SIOUX CITY, Iowa — Senator Elizabeth Warren of Massachusetts, speaking at a presidential forum on Native American issues on Monday, offered a direct, public apology for the “harm” that she caused and pledged to uplift Native people as president.
Ms. Warren was met with a standing ovation when she took the stage, and she began by addressing the controversy over her past claims of Native American ancestry.
“Like anyone who’s being honest with themselves, I know that I have made mistakes,” Ms. Warren said. “I am sorry for harm I have caused. I have listened and I have learned a lot, and I am grateful for the many conversations that we’ve had together.”
She continued, “It is a great honor to be able to partner with Indian Country, and that’s what I’ve tried to do as a senator, and that’s what I promise I will do as president of the United States of America.”
Ms. Warren, in keeping with her reputation as the presidential candidate with an enormous collection of detailed plans, has made a concerted effort to develop a policy agenda that would help Native Americans.
But her appearance at the forum, held at a theater in Sioux City, was closely watched because of the long-running controversy over the ancestry claims, an issue that is certain to be used against her if she is the Democratic nominee. Ms. Warren faced criticism from some Native Americans last year after she released the results of a DNA test that provided evidence she had a Native American ancestor. After entering the presidential race, she apologized for the DNA test and for identifying herself as Native American during her career as a law professor.

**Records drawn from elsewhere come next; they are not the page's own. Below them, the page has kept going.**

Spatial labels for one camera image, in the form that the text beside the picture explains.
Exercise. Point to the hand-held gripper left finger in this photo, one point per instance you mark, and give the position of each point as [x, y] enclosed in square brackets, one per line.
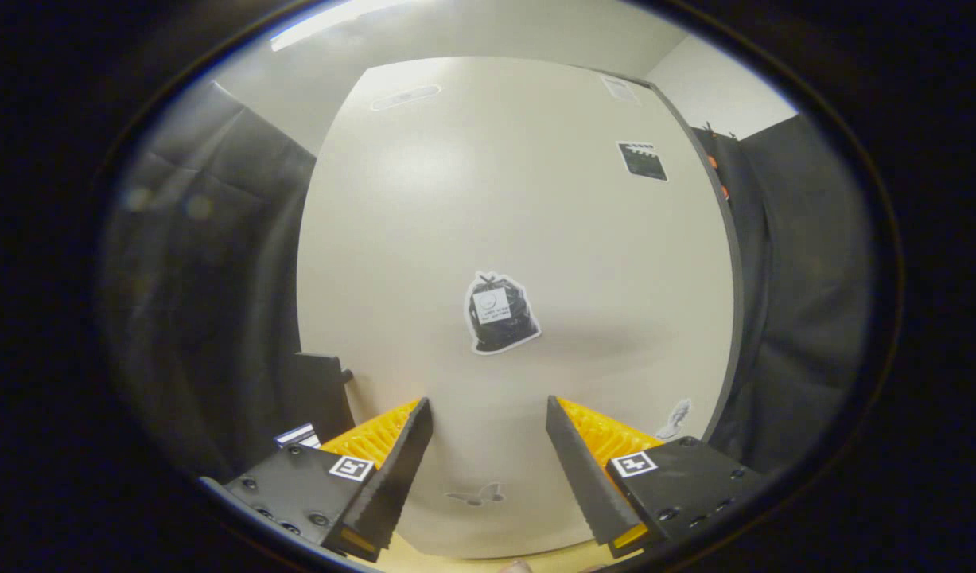
[392, 477]

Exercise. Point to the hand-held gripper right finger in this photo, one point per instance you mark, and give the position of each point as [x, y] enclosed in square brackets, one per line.
[583, 477]

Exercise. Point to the dark grey shoe cabinet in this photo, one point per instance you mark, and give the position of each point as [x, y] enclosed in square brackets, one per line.
[738, 334]

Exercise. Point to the white shoe cabinet door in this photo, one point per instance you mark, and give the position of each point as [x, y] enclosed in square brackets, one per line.
[495, 199]

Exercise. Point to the white blue box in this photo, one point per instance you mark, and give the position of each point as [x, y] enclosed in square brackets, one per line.
[298, 435]

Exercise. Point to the black stand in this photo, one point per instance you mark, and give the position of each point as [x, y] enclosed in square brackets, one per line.
[320, 398]

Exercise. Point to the black backdrop cloth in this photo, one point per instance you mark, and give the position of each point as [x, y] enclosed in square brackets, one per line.
[201, 278]
[814, 302]

On Friday, Ms. Warren rolled out a set of proposals intended to help Native Americans, covering topics like tribal sovereignty and missing indigenous women. She also released a wide-ranging legislative proposal with Representative Deb Haaland, Democrat of New Mexico and one of the first Native American women to serve in Congress. The proposal covers areas like criminal justice, health care and economic development.
In addition, some of the policy plans Ms. Warren released earlier in her campaign would provide funding earmarked for Native American communities to address issues like housing and the opioid crisis. She has also worked on Native American matters in the Senate, sponsoring legislation about suicide prevention and child abuse in Native communities.

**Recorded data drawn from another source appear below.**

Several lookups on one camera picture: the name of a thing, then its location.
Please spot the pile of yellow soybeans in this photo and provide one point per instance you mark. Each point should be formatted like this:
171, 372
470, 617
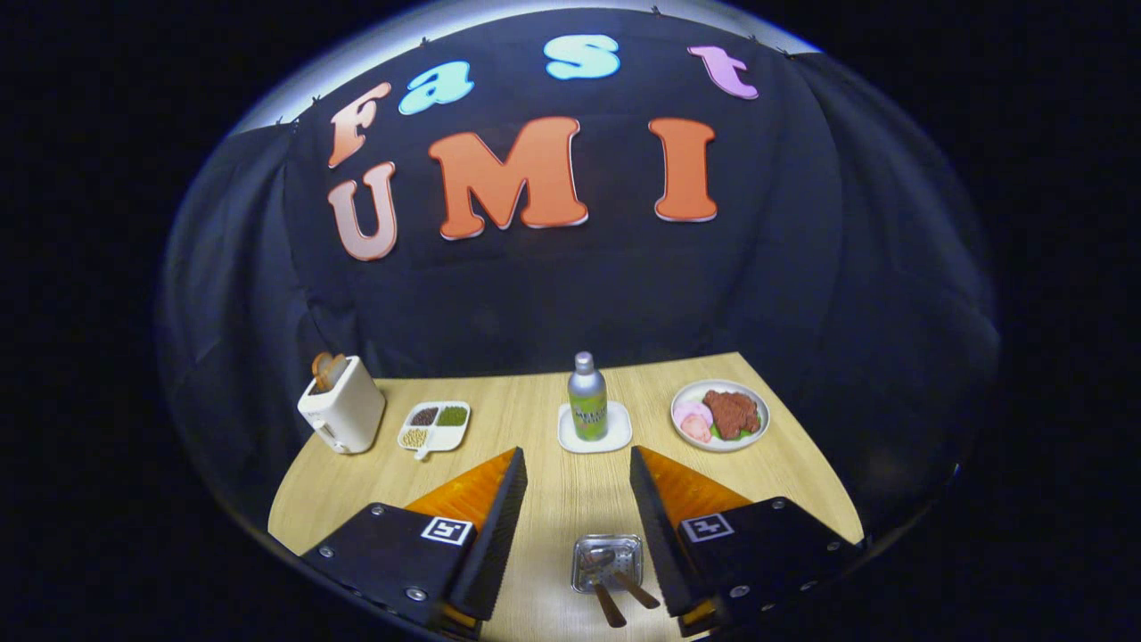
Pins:
414, 438

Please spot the pile of green beans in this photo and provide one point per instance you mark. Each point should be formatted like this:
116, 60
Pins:
453, 415

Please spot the row of small black clips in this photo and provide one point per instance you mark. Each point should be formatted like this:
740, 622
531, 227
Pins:
423, 39

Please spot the pink ham slices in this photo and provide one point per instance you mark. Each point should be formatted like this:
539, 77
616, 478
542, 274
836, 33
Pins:
691, 417

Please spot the white round food plate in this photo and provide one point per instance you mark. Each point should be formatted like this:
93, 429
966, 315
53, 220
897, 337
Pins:
762, 406

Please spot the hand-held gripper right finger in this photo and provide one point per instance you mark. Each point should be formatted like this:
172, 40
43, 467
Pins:
660, 535

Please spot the white toaster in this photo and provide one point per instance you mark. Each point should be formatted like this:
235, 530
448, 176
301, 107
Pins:
352, 415

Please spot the black backdrop cloth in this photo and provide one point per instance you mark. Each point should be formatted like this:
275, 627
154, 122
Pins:
802, 267

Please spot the green soda bottle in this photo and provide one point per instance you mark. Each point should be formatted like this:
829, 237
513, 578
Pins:
588, 406

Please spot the white square coaster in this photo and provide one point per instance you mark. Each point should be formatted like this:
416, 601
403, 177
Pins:
619, 437

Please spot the green lettuce leaf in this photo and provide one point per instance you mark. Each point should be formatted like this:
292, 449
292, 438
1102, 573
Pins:
720, 435

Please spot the brown fried meat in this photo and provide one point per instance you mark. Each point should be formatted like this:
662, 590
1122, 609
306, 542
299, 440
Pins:
731, 412

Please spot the metal spoon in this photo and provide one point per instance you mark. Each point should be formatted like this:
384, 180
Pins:
611, 611

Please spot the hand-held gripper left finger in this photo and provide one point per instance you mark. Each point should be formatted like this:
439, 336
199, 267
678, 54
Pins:
495, 544

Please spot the brown toast slice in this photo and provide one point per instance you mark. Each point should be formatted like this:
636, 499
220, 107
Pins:
328, 370

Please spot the pile of black beans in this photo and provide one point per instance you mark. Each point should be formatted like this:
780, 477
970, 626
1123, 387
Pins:
424, 416

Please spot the white divided dish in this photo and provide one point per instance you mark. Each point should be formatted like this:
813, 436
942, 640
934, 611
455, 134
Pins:
448, 437

The two-day forum, named in honor of Frank LaMere, a Native American activist who died in June, is being hosted by Four Directions, a Native American voting rights group, and the Native Organizers Alliance. Ms. Warren was the second candidate to speak, after Marianne Williamson. Other candidates scheduled to attend include Senators Bernie Sanders of Vermont and Amy Klobuchar of Minnesota, as well as Julián Castro, the former housing secretary, who last month released his own plan to support indigenous communities.

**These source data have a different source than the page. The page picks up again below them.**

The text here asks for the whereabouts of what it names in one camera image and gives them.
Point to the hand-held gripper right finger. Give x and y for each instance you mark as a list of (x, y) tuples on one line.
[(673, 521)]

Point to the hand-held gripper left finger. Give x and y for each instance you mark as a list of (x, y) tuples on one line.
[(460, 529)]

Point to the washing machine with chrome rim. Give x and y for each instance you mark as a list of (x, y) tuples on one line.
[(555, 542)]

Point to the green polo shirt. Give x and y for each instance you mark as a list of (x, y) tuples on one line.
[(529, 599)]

OJ and Barb Semans, the co-executive directors of Four Directions, decided that Ms. Warren would not be asked about her ancestry during her appearance, Mr. Semans said in an interview. He said the Warren campaign made no requests about what she would or would not be asked.
Mr. Semans, a member of the Rosebud Sioux tribe, faulted President Trump for mocking Ms. Warren by calling her “Pocahontas.” He said he had no problem with how Ms. Warren had referred to her ancestry, and that it was more important to spend time on issues that could help the lives of Native Americans, “not whether or not her DNA test was done properly or improperly.”
“How many times do you have to argue something that’s already done?” he asked. “That issue has been dealt with, it’s been taken care of, and we move on. But what hasn’t been dealt with and taken care of is President Trump’s continued use of it in a derogatory way.”
It remains to be seen how much the ancestry issue will linger over Ms. Warren as the campaign goes on. At a rally in New Hampshire last week, Mr. Trump repeated the “Pocahontas” slur and promised there would be more to come.
“I did the Pocahontas thing,” he said. “I hit her really hard, and it looked like she was down and out, but that was too long ago. I should have waited. But don’t worry, we will revive it.”
No amount of outreach or contrition from Ms. Warren will make the issue go away entirely among some Native Americans, said Mark Trahant, the editor of Indian Country Today, who is moderating the forum.
“There is a significant group, mostly on Twitter but significant nonetheless, who will never take any apology from her,” he said. “They see it as a felony.”
Ms. Haaland, who endorsed Ms. Warren last month, takes a different view than those critics.
“I think she’s been able to move past it, quite frankly,” she said. “Her heart is in the right place. She cares deeply about Indian Country.”